→ TRY IT
Produce an exact transcription of the data, with the images left out.

→ ENTRIES SUPPLIED
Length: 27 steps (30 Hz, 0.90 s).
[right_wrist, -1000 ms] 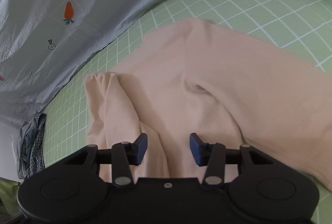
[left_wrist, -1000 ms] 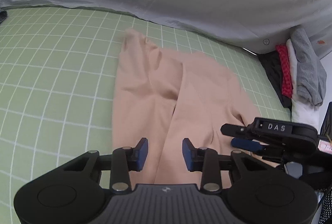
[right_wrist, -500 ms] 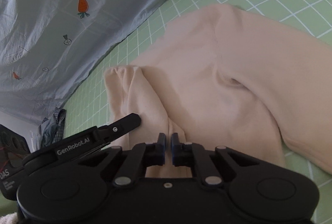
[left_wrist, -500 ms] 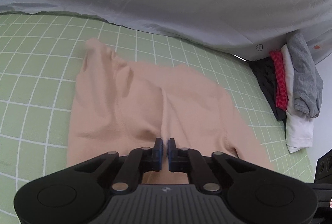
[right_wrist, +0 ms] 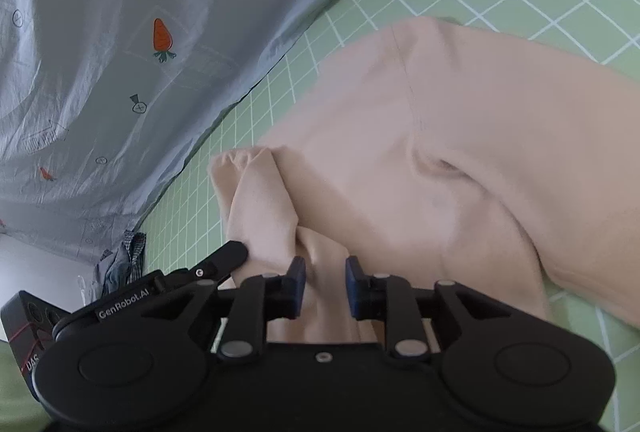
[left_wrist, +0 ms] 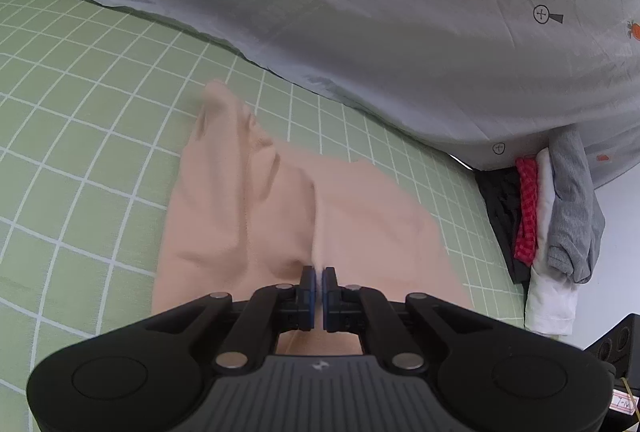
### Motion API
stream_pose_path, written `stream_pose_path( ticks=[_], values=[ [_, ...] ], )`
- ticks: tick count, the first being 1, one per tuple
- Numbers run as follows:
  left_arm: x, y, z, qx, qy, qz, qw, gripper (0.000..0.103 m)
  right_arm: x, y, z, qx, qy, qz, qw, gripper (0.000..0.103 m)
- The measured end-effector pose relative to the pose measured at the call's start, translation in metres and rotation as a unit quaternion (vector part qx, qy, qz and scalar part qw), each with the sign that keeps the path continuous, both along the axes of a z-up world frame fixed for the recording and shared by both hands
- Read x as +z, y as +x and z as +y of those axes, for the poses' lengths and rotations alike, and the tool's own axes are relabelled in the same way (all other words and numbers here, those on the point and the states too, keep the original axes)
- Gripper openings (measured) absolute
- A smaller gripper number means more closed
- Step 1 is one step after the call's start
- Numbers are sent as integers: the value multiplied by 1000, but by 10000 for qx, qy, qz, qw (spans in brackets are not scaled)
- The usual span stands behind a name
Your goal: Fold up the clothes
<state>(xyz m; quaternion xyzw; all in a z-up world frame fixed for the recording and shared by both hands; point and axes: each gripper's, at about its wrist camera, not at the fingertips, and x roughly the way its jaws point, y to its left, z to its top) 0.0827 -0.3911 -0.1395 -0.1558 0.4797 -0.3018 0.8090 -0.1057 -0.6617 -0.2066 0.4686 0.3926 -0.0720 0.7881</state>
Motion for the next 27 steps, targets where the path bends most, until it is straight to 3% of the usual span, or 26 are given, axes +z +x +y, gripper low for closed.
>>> stream_pose_path(
  ticks=[3,7,9,11,14,19,25,27],
  values=[
    [-2,-1,1,10,-31,34,10000,3,-4,1,-2,-78,120,77,9999,23],
    [-2,-2,2,28,-59,47,10000,3,-12,3,-3,-215,326,221,9990,36],
    [-1,-2,3,43,-62,42,10000,3,-14,3,-4,-291,403,237,9985,36],
    [-1,-2,4,62,-66,46,9999,3,-14,4,-4,-237,386,205,9988,28],
    [0,-1,6,132,-45,8,9999,3,-13,6,-2,-46,292,122,9995,2],
    [6,1,18,391,6,-118,9992,3,-5,5,-5,-46,97,-131,9999,1],
    [-14,7,18,557,384,139,9976,4,-15,16,0,205,-202,77,9996,1],
    [-14,8,18,598,418,178,9972,11,-12,19,4,353,-444,160,9983,5]
  ],
)
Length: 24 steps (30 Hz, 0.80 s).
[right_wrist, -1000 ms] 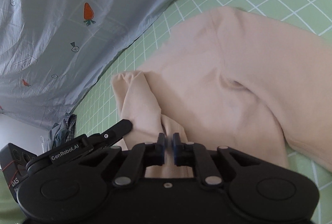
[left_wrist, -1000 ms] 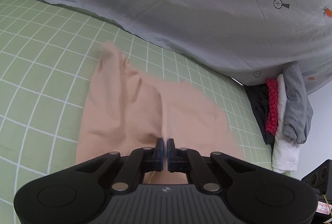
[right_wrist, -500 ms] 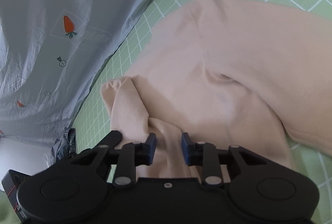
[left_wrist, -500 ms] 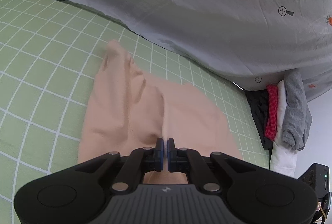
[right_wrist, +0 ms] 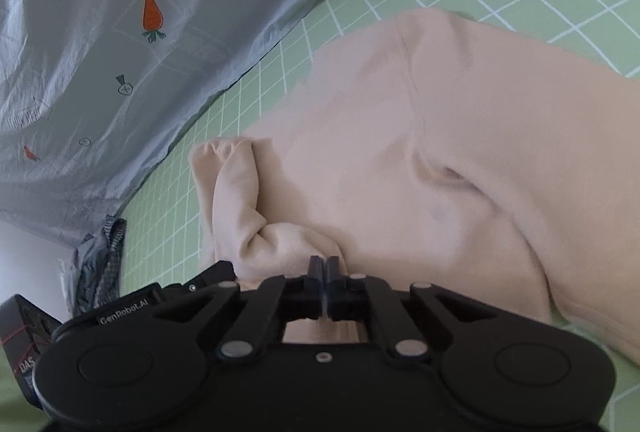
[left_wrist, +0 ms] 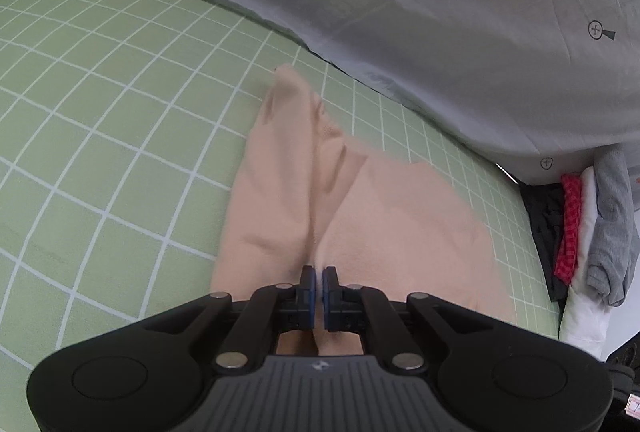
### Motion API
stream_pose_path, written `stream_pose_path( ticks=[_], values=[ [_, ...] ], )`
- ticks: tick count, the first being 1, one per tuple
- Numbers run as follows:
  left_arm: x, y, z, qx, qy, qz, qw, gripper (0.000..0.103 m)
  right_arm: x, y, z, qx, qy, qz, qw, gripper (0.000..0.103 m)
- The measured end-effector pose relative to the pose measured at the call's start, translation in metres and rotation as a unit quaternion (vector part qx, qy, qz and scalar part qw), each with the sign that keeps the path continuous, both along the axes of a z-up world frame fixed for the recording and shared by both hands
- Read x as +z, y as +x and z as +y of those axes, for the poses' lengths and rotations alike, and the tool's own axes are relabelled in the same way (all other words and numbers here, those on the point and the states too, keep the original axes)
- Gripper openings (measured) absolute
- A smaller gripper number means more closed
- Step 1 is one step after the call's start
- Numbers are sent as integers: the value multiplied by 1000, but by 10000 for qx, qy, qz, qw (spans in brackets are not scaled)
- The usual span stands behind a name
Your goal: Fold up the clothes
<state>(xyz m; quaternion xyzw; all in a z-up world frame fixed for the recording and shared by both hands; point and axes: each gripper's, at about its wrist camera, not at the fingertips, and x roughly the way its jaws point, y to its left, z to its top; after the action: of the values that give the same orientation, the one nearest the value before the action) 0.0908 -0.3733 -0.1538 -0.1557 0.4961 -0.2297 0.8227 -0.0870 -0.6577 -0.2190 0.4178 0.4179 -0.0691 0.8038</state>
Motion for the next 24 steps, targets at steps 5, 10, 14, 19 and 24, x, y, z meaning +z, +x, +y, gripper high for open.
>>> stream_pose_path(
  ticks=[5,10,14,19,24],
  values=[
    [11,-2,-3,-56,245,-70,9997,34,7,-4,0,66,-210,79,9997,30],
    [27,-18,-9,-425,811,-207,9956,52,25,-20,-1,176,-907,161,9956,63],
    [36,-48,-6,-511,986,-221,9936,55,35,-47,-5,-11,-1192,228,9926,75],
    [44,-94,6,-560,1185,-224,9911,70,45,-95,-8,-226,-1923,470,9800,91],
    [44,-136,18,-436,1418,-128,9888,86,43,-149,-19,-550,-2361,746,9673,102]
  ],
)
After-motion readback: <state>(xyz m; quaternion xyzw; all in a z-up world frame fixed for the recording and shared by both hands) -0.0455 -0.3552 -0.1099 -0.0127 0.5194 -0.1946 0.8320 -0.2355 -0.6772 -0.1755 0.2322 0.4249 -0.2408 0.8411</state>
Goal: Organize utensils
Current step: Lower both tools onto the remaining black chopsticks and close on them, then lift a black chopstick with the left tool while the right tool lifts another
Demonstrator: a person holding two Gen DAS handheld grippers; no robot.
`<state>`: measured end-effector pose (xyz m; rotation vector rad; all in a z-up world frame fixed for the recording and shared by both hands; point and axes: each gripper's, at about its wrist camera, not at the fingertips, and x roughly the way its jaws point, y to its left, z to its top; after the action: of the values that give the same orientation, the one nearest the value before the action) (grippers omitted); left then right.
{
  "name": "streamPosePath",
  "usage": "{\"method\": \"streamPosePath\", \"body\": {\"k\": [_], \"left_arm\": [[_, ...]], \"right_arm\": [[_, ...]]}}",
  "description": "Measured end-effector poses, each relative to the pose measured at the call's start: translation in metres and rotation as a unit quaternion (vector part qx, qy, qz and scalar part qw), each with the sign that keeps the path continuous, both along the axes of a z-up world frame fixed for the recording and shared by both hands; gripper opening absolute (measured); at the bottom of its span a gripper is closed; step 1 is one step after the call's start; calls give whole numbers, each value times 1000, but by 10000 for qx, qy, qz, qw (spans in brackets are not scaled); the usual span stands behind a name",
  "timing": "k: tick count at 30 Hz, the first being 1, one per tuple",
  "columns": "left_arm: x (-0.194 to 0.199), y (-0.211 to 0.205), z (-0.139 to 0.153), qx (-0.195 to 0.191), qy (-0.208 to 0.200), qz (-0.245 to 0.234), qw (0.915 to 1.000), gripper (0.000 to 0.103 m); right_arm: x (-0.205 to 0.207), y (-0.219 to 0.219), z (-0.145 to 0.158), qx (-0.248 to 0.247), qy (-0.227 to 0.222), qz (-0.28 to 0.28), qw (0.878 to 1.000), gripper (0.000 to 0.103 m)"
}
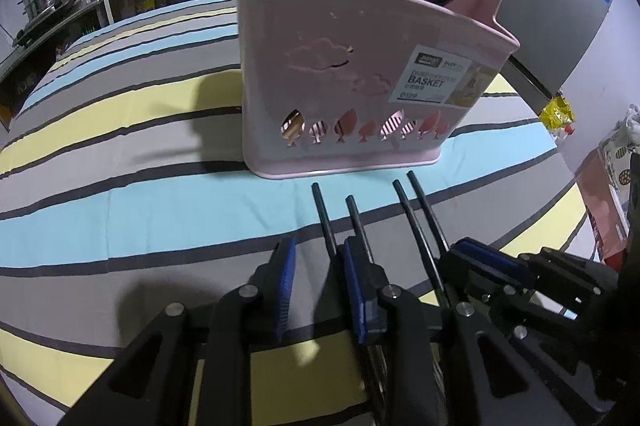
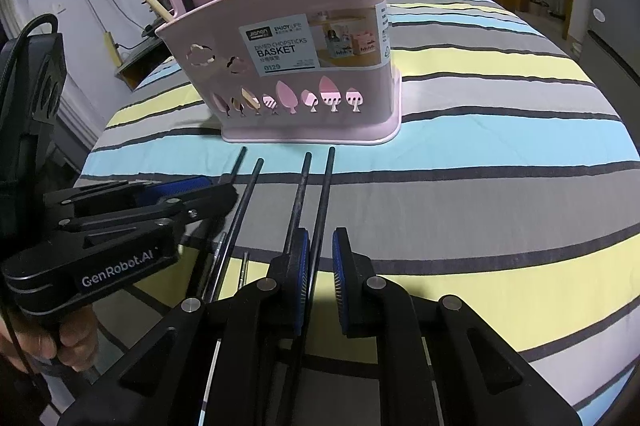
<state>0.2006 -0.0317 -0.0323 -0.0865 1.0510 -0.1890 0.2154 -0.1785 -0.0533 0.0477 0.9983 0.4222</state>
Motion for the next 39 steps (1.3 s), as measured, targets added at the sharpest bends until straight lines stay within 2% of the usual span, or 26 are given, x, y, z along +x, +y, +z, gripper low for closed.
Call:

→ RESULT OF THE TASK
Length: 27 steps (30 Hz, 0.90 s).
[right_wrist, -1000 ms] 
[left_wrist, -1000 ms] 
[right_wrist, -500 ms] 
[left_wrist, -500 ms] 
[right_wrist, +0 ms] 
[left_wrist, +0 ms] 
### Motion API
stream_pose_path, written `stream_pose_path( ticks=[_], values=[ [_, ...] ], )`
- ticks: tick count, the first being 1, one per tuple
- Numbers run as follows:
  left_arm: x, y, z, qx, qy, qz, qw, gripper (0.000..0.103 m)
  right_arm: x, y, z, qx, qy, qz, qw, gripper (0.000..0.103 m)
- The measured end-effector pose relative to the pose measured at the call's start, translation in metres and rotation as a unit quaternion (vector part qx, qy, qz and scalar part qw), each with the sign that keeps the path continuous, both along the axes of a z-up world frame fixed for the recording and shared by both hands
- Read x as +z, y as +x and z as +y of those axes, for the poses' lengths and rotations alike, and the tool's own axes are relabelled in the same way (all other words and numbers here, those on the point and the states too, keep the original axes)
- Gripper openings (measured) absolute
- A smaller gripper number means more closed
- Step 1 is one step after the call's start
- Numbers are sent as integers: the value multiplied by 1000, but by 10000 for qx, qy, qz, qw (spans in brackets are not scaled)
- The usual span stands behind a name
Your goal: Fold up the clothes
<state>(xyz m; quaternion xyzw; all in a z-up world frame fixed for the recording and shared by both hands; point and axes: each gripper's, at about its wrist camera, not at the fingertips, and x roughly the way its jaws point, y to its left, z to its top) 0.0827 -0.3911 -0.1395 -0.1558 0.4797 -0.3018 0.8090 -0.1057 -0.6617 -0.2066 0.4686 0.3926 -0.0720 0.7881</state>
Motion for the next 27 steps, targets where the path bends most, until it is straight to 3% of the usual span, or 26 are given, axes +z +x +y, gripper low for closed.
>>> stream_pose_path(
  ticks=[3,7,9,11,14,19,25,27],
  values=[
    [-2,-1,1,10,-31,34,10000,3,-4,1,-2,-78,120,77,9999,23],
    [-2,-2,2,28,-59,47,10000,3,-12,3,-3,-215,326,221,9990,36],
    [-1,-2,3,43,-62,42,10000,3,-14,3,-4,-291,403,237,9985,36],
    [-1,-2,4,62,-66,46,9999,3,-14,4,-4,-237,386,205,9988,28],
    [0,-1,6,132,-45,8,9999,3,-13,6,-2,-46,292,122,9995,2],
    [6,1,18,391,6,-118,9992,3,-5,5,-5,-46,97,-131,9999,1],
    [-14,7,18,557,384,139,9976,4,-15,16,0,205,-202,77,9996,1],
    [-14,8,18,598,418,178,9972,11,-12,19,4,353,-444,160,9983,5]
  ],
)
Length: 24 steps (30 Hz, 0.80 s).
[right_wrist, -1000 ms] 
[left_wrist, -1000 ms] 
[right_wrist, -500 ms] 
[left_wrist, -500 ms] 
[right_wrist, +0 ms] 
[left_wrist, +0 ms] 
### Motion API
stream_pose_path, written `stream_pose_path( ticks=[_], values=[ [_, ...] ], )`
- ticks: tick count, the first being 1, one per tuple
- Numbers run as follows:
  left_arm: x, y, z, qx, qy, qz, qw, gripper (0.000..0.103 m)
  right_arm: x, y, z, qx, qy, qz, qw, gripper (0.000..0.103 m)
- The measured end-effector pose relative to the pose measured at the call's start, translation in metres and rotation as a unit quaternion (vector part qx, qy, qz and scalar part qw), each with the sign that keeps the path continuous, both along the axes of a z-up world frame fixed for the recording and shared by both hands
- Read x as +z, y as +x and z as +y of those axes, for the poses' lengths and rotations alike, and the tool's own axes are relabelled in the same way (all other words and numbers here, those on the point and the states too, keep the original axes)
- Gripper openings (measured) absolute
- A smaller gripper number means more closed
- Step 1 is one step after the call's start
- Numbers are sent as integers: the value multiplied by 1000, but by 10000 for qx, qy, qz, qw (spans in brackets are not scaled)
- The usual span stands behind a name
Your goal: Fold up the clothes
<state>(xyz m; quaternion xyzw; all in a z-up world frame fixed for the recording and shared by both hands; point and axes: each gripper's, at about its wrist camera, not at the fingertips, and x roughly the way its jaws point, y to its left, z to its top; after the action: of the values that give the same orientation, the one nearest the value before the action) 0.0908 -0.3733 -0.1538 -0.1557 0.4961 -0.2297 0.8227 -0.0870 -0.6577 -0.2190 0.4178 0.4179 -0.0691 0.8038</state>
Motion for the next 24 steps, targets at steps 5, 10, 14, 19 and 24, x, y, z meaning +z, +x, +y, gripper high for open.
>>> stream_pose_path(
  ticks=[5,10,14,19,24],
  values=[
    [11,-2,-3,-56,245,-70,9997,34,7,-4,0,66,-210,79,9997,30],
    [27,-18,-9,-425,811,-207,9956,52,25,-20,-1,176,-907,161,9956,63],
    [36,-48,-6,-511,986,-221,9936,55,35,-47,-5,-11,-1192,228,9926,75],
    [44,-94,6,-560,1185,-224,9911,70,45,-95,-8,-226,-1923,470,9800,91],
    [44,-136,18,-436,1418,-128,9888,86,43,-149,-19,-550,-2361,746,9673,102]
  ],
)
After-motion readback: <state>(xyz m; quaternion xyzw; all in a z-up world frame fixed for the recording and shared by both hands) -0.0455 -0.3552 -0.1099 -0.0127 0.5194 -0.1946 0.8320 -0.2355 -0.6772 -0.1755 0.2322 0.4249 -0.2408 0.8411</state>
Goal: Organize utensils
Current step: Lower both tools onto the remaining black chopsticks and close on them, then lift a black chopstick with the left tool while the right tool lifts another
Demonstrator: a person holding two Gen DAS handheld grippers; no robot.
`<state>`: measured end-effector pose (xyz m; rotation vector rad; all in a z-up world frame fixed for the recording and shared by both hands; point and axes: each gripper's, at about its wrist camera, not at the fingertips, and x roughly the way its jaws point, y to its left, z to its top; after the action: of the values that give the same orientation, the one nearest the value before the action) (grippers omitted); left then right.
{
  "name": "streamPosePath",
  "usage": "{\"method\": \"streamPosePath\", \"body\": {\"k\": [_], \"left_arm\": [[_, ...]], \"right_arm\": [[_, ...]]}}",
  "description": "Measured end-effector poses, each relative to the pose measured at the call's start: translation in metres and rotation as a unit quaternion (vector part qx, qy, qz and scalar part qw), each with the sign that keeps the path continuous, both along the axes of a z-up world frame fixed for the recording and shared by both hands; gripper opening absolute (measured); at the bottom of its span a gripper is closed; step 1 is one step after the call's start; calls give whole numbers, each value times 1000, but by 10000 for qx, qy, qz, qw (spans in brackets are not scaled); the usual span stands behind a name",
  "timing": "k: tick count at 30 Hz, the first being 1, one per tuple",
  "columns": "left_arm: x (-0.194 to 0.199), y (-0.211 to 0.205), z (-0.139 to 0.153), qx (-0.195 to 0.191), qy (-0.208 to 0.200), qz (-0.245 to 0.234), qw (0.915 to 1.000), gripper (0.000 to 0.103 m); right_arm: x (-0.205 to 0.207), y (-0.219 to 0.219), z (-0.145 to 0.158), qx (-0.248 to 0.247), qy (-0.227 to 0.222), qz (-0.28 to 0.28), qw (0.878 to 1.000), gripper (0.000 to 0.103 m)"
}
<state>0.2006 -0.0317 -0.0323 -0.0865 1.0510 -0.1890 0.2154 -0.1785 -0.0533 0.0477 0.9983 0.4222</state>
Motion for the next 39 steps (1.3 s), as measured, targets added at the sharpest bends until straight lines stay within 2% of the usual span, or 26 are given, x, y, z along +x, +y, +z, gripper low for closed.
Call:

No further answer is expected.